BEGIN EXERCISE DATA

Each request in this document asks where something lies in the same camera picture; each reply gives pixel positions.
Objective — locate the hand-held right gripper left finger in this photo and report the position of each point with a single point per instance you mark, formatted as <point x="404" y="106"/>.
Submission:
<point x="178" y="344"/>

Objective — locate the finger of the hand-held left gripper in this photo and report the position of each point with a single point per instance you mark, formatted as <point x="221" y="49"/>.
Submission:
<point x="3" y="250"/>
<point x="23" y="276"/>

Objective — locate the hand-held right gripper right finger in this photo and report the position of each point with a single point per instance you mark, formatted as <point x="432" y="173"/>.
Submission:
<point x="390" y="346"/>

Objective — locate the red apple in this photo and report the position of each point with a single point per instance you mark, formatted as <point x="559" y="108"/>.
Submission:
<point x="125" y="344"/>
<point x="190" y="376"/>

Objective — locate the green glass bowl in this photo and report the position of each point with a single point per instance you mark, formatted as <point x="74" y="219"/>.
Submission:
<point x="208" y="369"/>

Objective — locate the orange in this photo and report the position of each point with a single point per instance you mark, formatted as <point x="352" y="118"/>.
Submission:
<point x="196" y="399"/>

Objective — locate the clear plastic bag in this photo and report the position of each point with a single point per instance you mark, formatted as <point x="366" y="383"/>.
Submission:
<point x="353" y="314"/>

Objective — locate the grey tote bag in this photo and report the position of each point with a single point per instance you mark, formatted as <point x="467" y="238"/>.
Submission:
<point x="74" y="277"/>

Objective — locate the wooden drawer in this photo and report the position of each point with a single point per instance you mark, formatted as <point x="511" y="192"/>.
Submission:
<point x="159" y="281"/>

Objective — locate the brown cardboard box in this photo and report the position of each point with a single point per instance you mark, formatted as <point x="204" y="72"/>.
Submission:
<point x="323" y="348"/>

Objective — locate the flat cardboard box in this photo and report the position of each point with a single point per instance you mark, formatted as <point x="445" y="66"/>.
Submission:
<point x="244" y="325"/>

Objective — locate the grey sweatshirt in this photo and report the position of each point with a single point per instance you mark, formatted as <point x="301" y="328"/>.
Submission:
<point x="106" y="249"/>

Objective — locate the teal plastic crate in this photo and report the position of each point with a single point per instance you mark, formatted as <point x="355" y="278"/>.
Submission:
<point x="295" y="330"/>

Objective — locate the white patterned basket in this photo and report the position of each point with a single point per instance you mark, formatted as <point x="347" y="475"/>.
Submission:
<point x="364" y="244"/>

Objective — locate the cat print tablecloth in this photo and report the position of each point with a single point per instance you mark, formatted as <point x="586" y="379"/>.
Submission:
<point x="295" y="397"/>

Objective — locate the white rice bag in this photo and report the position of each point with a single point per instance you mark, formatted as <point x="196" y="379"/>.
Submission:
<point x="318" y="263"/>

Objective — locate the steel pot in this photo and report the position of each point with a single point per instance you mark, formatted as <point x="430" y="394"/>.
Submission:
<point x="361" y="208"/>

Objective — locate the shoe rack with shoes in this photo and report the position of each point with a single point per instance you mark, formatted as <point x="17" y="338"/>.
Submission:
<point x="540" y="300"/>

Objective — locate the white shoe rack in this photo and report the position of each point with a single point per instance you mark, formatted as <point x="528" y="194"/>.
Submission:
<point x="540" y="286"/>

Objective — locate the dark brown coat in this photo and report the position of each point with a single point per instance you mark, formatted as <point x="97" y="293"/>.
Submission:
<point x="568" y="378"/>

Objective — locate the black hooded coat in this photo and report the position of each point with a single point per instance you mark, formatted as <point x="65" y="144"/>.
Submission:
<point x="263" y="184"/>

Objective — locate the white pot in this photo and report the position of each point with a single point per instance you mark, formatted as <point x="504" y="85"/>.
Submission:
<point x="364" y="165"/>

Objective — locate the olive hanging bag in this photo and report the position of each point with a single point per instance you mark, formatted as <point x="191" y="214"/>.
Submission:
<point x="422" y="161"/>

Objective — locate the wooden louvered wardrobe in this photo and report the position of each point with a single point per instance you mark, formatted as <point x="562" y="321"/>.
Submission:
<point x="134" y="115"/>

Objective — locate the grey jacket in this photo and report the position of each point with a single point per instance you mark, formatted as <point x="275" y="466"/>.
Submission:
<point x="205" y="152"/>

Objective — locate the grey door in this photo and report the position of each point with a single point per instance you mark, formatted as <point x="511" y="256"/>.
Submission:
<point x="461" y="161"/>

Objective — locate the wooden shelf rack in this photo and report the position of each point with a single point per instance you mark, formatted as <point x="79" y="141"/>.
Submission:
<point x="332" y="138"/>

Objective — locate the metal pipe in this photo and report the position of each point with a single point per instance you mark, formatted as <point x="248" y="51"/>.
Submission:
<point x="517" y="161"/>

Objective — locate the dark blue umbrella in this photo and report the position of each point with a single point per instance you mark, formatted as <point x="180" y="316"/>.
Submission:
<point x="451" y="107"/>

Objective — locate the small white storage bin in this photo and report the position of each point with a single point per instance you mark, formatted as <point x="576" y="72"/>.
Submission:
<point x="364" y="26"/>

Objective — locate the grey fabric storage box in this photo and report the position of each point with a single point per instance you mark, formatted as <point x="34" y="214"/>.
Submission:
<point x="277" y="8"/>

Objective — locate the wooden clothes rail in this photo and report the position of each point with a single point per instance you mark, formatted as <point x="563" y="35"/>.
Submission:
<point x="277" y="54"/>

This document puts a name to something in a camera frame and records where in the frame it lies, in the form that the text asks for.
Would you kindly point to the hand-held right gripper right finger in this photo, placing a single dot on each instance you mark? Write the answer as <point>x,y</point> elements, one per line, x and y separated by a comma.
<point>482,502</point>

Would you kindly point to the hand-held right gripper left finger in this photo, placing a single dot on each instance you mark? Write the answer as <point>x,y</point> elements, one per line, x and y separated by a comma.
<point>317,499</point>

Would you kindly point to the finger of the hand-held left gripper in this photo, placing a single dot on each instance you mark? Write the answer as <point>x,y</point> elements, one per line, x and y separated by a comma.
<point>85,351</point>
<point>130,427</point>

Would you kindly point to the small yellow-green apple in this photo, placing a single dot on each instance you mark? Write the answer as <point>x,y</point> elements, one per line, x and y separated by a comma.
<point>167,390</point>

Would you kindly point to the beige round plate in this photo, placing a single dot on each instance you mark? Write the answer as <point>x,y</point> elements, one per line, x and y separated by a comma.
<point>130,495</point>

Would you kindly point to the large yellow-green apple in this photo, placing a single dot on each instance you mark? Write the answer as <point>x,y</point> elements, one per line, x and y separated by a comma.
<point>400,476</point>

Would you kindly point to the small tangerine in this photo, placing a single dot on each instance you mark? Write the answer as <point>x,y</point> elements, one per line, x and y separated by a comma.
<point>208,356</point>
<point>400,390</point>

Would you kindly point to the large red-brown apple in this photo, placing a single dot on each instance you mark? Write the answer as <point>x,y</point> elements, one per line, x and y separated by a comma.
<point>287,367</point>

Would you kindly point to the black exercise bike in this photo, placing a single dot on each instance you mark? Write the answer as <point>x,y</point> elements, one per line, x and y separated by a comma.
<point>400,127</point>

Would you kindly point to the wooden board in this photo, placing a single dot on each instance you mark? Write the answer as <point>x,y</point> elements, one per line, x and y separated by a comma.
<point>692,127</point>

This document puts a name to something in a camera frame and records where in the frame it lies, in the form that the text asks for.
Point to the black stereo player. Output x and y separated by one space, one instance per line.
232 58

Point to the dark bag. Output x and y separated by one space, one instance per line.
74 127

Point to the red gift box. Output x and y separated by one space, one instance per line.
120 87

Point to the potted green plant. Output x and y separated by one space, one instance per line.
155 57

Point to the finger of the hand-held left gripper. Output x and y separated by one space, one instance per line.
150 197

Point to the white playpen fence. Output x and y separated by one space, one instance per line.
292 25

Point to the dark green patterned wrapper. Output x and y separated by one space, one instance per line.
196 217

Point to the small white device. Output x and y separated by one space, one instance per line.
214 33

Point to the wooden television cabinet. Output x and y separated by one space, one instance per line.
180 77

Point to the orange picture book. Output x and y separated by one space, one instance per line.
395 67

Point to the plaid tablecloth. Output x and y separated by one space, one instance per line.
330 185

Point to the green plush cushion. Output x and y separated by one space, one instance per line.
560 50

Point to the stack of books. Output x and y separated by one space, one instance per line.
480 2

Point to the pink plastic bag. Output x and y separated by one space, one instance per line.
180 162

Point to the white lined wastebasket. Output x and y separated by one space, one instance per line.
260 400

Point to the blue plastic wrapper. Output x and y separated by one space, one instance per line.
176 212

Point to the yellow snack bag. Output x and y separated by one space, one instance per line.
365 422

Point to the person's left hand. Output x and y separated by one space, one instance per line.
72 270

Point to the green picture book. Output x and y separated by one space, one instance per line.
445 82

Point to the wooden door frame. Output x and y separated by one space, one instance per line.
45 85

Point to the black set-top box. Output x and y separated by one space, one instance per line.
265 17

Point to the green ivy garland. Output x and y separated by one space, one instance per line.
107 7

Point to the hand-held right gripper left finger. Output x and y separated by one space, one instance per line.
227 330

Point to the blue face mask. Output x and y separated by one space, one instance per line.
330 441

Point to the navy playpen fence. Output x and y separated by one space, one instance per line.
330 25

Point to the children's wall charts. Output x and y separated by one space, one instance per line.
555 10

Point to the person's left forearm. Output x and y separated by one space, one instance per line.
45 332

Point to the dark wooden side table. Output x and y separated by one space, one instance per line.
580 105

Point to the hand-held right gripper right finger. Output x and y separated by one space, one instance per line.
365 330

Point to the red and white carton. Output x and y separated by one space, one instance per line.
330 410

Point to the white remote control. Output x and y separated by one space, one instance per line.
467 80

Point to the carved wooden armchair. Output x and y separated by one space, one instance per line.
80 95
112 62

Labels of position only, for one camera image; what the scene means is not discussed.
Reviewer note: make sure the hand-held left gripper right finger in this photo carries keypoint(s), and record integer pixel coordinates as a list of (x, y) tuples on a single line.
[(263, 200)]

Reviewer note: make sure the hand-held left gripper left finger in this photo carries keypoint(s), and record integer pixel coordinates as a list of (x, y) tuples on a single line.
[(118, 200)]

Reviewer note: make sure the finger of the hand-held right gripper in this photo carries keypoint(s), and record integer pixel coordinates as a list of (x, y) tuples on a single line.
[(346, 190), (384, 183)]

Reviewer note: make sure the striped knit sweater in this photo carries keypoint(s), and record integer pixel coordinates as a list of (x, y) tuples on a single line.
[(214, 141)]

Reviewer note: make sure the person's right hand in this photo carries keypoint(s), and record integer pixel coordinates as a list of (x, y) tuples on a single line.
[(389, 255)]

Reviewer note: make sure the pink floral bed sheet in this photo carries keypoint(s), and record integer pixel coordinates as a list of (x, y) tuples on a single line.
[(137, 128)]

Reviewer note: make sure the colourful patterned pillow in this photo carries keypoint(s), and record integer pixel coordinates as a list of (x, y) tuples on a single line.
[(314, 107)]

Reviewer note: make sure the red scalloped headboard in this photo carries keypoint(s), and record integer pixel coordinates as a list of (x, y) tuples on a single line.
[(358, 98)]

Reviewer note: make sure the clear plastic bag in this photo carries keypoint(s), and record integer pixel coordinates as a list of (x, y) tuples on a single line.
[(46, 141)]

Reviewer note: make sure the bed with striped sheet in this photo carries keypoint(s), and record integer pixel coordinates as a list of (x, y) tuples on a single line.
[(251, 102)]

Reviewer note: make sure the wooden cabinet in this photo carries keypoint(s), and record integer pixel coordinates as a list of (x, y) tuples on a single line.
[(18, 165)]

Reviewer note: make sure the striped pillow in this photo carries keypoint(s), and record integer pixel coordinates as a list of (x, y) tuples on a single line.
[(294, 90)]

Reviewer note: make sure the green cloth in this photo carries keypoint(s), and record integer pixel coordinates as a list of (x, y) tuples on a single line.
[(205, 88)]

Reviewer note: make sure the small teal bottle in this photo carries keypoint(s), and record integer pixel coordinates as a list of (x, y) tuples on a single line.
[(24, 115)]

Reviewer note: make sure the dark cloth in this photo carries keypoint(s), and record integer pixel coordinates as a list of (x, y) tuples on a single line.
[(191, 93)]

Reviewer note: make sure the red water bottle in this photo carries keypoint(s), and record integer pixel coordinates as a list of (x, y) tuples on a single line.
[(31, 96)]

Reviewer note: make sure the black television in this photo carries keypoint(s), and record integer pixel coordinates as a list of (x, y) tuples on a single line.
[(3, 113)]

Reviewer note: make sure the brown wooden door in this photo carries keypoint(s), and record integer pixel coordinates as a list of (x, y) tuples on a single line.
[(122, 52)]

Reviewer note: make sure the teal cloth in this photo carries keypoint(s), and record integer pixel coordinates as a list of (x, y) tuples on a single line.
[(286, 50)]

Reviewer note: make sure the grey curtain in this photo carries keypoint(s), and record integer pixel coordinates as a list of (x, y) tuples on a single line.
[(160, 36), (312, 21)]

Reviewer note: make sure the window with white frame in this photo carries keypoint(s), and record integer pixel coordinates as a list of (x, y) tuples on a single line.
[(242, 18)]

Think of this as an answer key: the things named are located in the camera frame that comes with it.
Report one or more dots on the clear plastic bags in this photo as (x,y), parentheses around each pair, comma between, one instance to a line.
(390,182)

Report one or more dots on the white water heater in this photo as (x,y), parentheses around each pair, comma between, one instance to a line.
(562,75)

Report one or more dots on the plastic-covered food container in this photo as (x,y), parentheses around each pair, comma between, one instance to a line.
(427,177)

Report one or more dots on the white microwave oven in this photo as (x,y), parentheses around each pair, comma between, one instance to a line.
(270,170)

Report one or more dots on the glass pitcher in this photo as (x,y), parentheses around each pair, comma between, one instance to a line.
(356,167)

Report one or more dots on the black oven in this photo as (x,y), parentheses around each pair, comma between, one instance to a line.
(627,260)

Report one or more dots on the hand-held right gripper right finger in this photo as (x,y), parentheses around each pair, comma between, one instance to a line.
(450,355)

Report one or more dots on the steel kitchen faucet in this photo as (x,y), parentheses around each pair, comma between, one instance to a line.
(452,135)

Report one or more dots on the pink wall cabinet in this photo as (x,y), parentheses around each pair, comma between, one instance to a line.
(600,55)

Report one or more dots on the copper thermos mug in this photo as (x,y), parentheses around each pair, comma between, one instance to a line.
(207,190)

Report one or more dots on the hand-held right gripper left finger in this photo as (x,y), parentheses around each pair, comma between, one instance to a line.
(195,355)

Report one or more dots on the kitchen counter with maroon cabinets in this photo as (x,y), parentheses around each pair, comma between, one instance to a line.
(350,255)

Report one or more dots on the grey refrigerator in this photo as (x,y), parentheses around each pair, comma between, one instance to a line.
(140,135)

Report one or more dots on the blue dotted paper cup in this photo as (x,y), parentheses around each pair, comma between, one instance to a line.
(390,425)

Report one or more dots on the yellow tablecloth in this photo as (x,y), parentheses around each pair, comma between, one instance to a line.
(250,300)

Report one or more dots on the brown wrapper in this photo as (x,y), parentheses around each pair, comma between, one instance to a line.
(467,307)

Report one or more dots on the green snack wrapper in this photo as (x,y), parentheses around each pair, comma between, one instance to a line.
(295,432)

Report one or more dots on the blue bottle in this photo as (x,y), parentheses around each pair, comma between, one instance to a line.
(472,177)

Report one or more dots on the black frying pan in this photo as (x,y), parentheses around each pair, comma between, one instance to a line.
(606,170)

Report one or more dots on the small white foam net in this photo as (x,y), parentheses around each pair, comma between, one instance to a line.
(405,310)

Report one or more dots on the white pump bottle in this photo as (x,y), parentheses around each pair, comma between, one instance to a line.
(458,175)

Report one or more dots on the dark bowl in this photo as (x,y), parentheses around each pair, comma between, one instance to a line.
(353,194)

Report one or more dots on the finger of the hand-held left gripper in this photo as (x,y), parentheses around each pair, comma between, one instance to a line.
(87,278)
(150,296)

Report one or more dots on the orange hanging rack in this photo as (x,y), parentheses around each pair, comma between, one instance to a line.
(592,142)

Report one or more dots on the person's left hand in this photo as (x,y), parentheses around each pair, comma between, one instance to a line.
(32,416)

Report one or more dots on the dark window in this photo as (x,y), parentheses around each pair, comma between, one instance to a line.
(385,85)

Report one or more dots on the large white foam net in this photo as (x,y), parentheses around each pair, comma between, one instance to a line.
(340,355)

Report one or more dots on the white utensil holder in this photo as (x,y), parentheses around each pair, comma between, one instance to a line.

END EXERCISE DATA

- HOW TO COMPLETE THIS TASK
Read the listing above, then copy every line that includes the string "apple".

- RESULT BELOW
Objective — locate the red apple in this photo and report the position of each point with a single point per instance you mark, formatted as <point x="559" y="108"/>.
Would you kindly point to the small yellow-green apple in this photo, placing a single dot on each instance you mark? Write the answer as <point>x,y</point> elements, one per line, x and y separated by a comma.
Would you kindly point to the large yellow-green apple in this photo, placing a single dot on each instance you mark? Write the answer as <point>x,y</point> elements, one per line, x and y separated by a comma.
Would you kindly point to the large red-brown apple in this photo, placing a single dot on each instance you mark? Write the answer as <point>x,y</point> elements, one per line, x and y separated by a comma.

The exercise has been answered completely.